I have to remind myself that Security, regardless of which domain you’re focused on, always comes down to three basic elements working in conjunction with one another:

  • People
  • Process
  • Technology

These are not new. In fact, they’re the same three factors we see in the architecture of Information Technology (IT) stacks, and even in the transformational articles on Business. Yet, they are three easiest factors to either dismiss, and rarely are discussed when speaking to security, let alone website security. I’d argue though, that especially when thinking about website security, it should be top of mind and reinforced with every webmaster (i.e., that’s all of you that own a website and are ultimately the final authority on it’s security).

Security-People-Process-Technology-Relationship

The above illustration attempts to illustrate the symbiotic relationship as I see it, between these three element and security. They are designed to interrelate with one another, yet rarely do.

I. People

The people element is, in my eyes, the most important factor in your entire security posture, you can have ok processes and no technology, and still have a semi-decent security posture for your website if your people understand some facets of technology and security. There is a lot to be said for following the basic principles, like Defense in Depth or Least Privileged.

At the company I work for,  we work heavily with websites built on open-source platforms like WordPress, Joomla!, Magento, Drupal and so many other Do-It-Yourself (DIY) technology stacks. These platforms however are built around the ideas of freedom; freedoms to build and share, manipulate and otherwise do what one pleases with their environment. While beautiful ideology, it requires special attention and awareness by the same individuals that employ them to properly manage and administer them.

Freedoms to build and manipulate, does not correlate with the ability to stay safe or secure. Those responsibilities, still fall on the website owner themselves.

The greatest security asset any website owner has, is their own intuition and knowledge of their own environment. With out people; you have technology controls that complicate workflow, inundate with information making it impossible to make sense of the data, or simply add little value. With out people, your processes are empty guides, that offer you little value, with no one to follow them or make them actionable.

II. Process

If you know anything about me, you should know I’m not the biggest fan of processes, specifically stringent ones. I’m not against them when employed with careful thought, but I feel that people often become over-reliant on them and in these situations, they stiffen innovation.

With that disclaimer out of the way, I do believe it to be an important factor that needs to be accounted for in security. Especially when talking to the management of your website. Specifically, because security is rarely your core competency, and so you want to have some guidance in the actions you take when managing your web environment. Something as simple as, “all updates will be applied within 24 hours of a release in my staging environment, and 48 hours in production.”

A good process deployment will be stringent enough to give you good guidelines to follow, but not so stringent you lose the ability to use your own mind.

III. Technology

Technology leads the pack when talking about security for websites, not in importance, but in what website owners today perceive to be the most important and what they invest the most energy into.
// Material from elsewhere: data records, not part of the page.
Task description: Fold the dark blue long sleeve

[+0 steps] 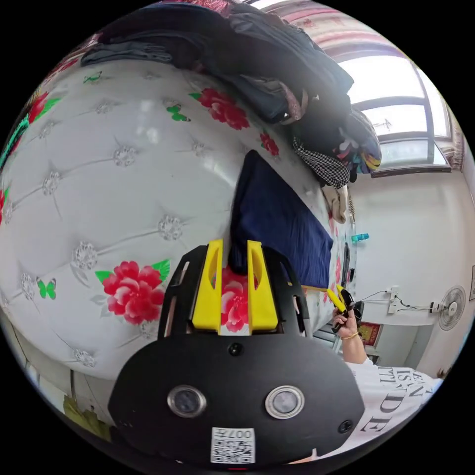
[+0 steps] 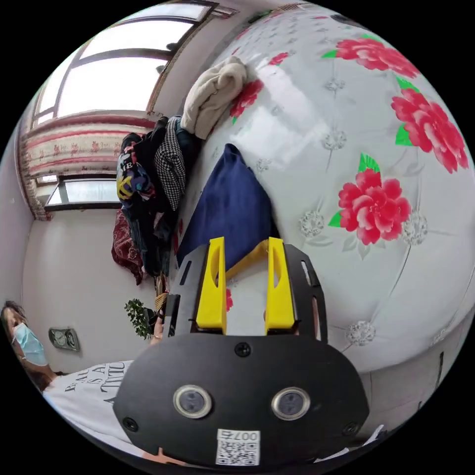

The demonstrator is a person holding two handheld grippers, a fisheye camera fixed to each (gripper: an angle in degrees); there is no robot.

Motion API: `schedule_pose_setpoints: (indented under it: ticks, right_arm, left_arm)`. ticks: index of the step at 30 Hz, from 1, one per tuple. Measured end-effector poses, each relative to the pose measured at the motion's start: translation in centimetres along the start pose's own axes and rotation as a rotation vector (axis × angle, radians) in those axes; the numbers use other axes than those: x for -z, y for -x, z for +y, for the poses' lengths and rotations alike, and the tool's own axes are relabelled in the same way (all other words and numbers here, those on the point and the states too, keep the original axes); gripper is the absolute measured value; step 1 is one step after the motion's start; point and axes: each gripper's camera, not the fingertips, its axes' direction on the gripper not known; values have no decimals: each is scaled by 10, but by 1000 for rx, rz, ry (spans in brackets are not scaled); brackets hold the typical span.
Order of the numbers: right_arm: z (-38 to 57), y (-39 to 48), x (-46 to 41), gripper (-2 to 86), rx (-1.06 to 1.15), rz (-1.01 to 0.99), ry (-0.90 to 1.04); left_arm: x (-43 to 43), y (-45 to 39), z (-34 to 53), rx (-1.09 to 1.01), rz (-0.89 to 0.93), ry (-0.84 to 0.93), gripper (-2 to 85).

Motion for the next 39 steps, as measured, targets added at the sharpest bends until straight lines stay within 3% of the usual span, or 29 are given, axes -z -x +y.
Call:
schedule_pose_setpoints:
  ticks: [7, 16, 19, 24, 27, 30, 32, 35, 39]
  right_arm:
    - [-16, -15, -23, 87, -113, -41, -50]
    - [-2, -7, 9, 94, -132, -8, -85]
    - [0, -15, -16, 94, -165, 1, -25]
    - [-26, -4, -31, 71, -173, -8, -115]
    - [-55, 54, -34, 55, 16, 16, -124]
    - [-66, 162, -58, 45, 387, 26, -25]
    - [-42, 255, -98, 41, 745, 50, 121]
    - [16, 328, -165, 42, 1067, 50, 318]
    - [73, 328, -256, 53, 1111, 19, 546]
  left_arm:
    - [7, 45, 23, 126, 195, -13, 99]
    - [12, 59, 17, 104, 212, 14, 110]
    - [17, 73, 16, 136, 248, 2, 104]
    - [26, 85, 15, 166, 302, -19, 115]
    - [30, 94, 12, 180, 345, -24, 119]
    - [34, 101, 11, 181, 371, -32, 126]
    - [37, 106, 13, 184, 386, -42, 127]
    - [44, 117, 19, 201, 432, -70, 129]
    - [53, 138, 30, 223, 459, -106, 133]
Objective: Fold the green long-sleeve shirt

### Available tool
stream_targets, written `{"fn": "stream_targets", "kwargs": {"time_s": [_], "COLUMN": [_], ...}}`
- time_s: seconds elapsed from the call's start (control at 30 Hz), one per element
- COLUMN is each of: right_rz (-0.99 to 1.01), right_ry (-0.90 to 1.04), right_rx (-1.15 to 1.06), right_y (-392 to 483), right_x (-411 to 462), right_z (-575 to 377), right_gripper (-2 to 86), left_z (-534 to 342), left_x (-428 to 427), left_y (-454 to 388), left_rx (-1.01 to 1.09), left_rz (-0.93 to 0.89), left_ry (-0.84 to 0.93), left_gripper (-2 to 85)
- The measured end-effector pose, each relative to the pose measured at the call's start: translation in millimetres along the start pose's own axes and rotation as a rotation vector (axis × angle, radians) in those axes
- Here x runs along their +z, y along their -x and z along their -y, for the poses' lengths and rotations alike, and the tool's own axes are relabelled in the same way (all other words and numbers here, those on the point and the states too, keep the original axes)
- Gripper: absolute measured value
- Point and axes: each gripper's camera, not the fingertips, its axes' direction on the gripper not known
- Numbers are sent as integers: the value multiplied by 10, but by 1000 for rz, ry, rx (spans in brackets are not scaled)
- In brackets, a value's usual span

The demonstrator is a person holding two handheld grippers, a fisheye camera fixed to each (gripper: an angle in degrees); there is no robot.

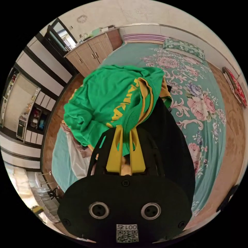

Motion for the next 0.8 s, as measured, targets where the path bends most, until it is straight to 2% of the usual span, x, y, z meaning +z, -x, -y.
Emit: {"fn": "stream_targets", "kwargs": {"time_s": [0.13,0.2,0.33,0.4,0.47,0.5,0.53,0.57,0.6,0.67,0.8], "right_rz": [172,337,489,521,527,520,514,505,476,433,402], "right_ry": [-101,-178,-298,-314,-301,-283,-270,-235,-219,-187,-126], "right_rx": [-164,-298,-587,-811,-955,-1049,-1096,-1196,-1277,-1372,-1463], "right_y": [165,287,532,724,855,931,965,1020,1052,1066,903], "right_x": [-865,-1518,-2733,-3562,-4158,-4518,-4691,-5015,-5314,-5726,-6634], "right_z": [-287,-392,-546,-771,-1024,-1233,-1352,-1616,-1904,-2331,-3238], "right_gripper": [11,9,7,6,6,5,5,5,5,5,5], "left_z": [541,813,1325,1466,1628,1666,1741,1821,1868,2029,1883], "left_x": [-442,-692,-1676,-2222,-2962,-3136,-3450,-3709,-3810,-4057,-3999], "left_y": [81,42,-154,-202,-299,-338,-448,-624,-735,-1319,-2314], "left_rx": [106,189,491,592,753,806,946,1137,1229,1480,1686], "left_rz": [10,-16,-132,-186,-296,-339,-451,-586,-656,-924,-1275], "left_ry": [-126,-221,-572,-757,-971,-1013,-1069,-1066,-1038,-810,-525], "left_gripper": [-9,-7,13,37,61,63,65,66,70,91,130]}}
It’s the absolute that every website owner looks to employ and yet still find themselves suffering from security issues. While important, it’s perhaps the least important when compared to it’s counter parts.

Technology, has always been designed as a complementary force to your overarching security strategy. The technology itself should never be considered as a set-it and forget-it solution, and yet this is exactly what happens.
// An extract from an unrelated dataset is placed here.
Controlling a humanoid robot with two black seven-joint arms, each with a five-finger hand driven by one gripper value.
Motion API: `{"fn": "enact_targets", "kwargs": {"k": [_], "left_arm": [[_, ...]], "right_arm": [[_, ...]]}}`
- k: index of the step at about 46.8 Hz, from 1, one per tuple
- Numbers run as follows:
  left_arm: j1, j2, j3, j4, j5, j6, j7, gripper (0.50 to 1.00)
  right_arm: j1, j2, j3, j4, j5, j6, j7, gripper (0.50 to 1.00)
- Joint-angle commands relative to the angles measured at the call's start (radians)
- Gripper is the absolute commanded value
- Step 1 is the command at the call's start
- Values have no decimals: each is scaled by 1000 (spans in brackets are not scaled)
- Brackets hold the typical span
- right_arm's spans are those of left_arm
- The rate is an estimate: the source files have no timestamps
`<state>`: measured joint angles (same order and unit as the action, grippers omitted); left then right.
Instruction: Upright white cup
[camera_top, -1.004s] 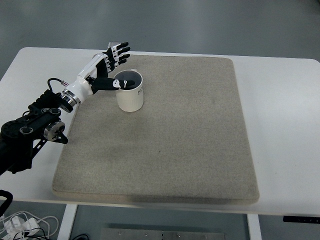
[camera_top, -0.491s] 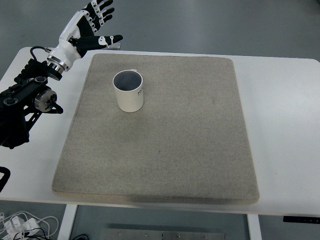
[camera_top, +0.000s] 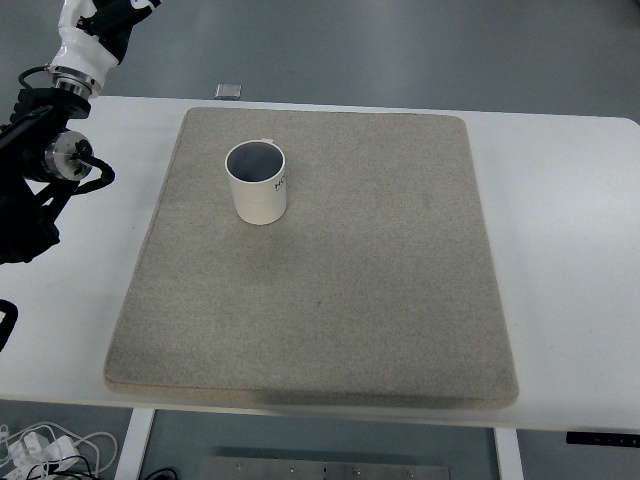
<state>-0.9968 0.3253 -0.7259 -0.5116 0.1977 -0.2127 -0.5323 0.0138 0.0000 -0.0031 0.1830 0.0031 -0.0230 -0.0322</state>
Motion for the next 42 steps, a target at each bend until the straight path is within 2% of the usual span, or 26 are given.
{"fn": "enact_targets", "kwargs": {"k": [1, 4, 7, 15, 28, 35, 42], "left_arm": [[-17, 0, -4, 39, -72, -1, 116, 992], [-20, -3, -3, 62, -119, -4, 169, 992], [-20, -8, 2, 73, -135, -20, 192, 994], [-19, -15, -3, 79, -152, -34, 210, 994], [-16, -66, -3, 133, -294, -34, 301, 992], [-16, -94, -4, 159, -353, -24, 325, 994], [-16, -123, -6, 166, -400, -19, 328, 994]], "right_arm": [[0, 0, 0, 1, 0, 0, 0, 952], [0, 0, 0, 0, 0, 0, 0, 952], [0, 0, 0, 1, 0, 0, 0, 952], [0, 0, 0, 0, 0, 0, 0, 952], [0, 0, 0, 1, 0, 0, 0, 952], [0, 0, 0, 1, 0, 0, 0, 952], [-2, 0, 0, 1, 0, 2, 0, 952]]}}
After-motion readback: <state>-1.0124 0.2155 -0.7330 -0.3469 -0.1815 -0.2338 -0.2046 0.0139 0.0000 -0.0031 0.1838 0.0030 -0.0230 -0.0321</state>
In my experience, the over reliance website owners put on technology is often directly attributed to their security issues. Those that depend solely on their technology, are often the first to be affected by a security issue.

Website Security is Not an Absolute

Contrary to popular belief, security is far from an absolute.

I myself find it hard to come up with the right words sometimes, but it’s a continuously moving target / issue that requires constant vigilance to understand and appreciate. I recently wrote on what I perceive to be the greatest challenges facing website security, and it talks to this very point as well.

I spend a great deal with website owners from around the world, and the similarities are always the same and daunting. A technology was purchased, deployed, and yet a security incident occurred. Every toolset was configured, and the environment hardened optimally, and yet an incident still occurred. When we dive in the various facets of the how (i.e., like their People and Process investments) the response is always a resounding – hadn’t given that a second thought, but I purchased this tool. This is especially true in the environments I operate in daily (i.e., open-source platforms), in which the security responsibility of the environment is on the website owner.

What most website owners are failing to realize is that the technology is nothing more than a complementary component, and the real value comes from interrelationship between all three facets, not just one. There is no silver bullet to security, there is your individual risk posture, and the actions you take to address it.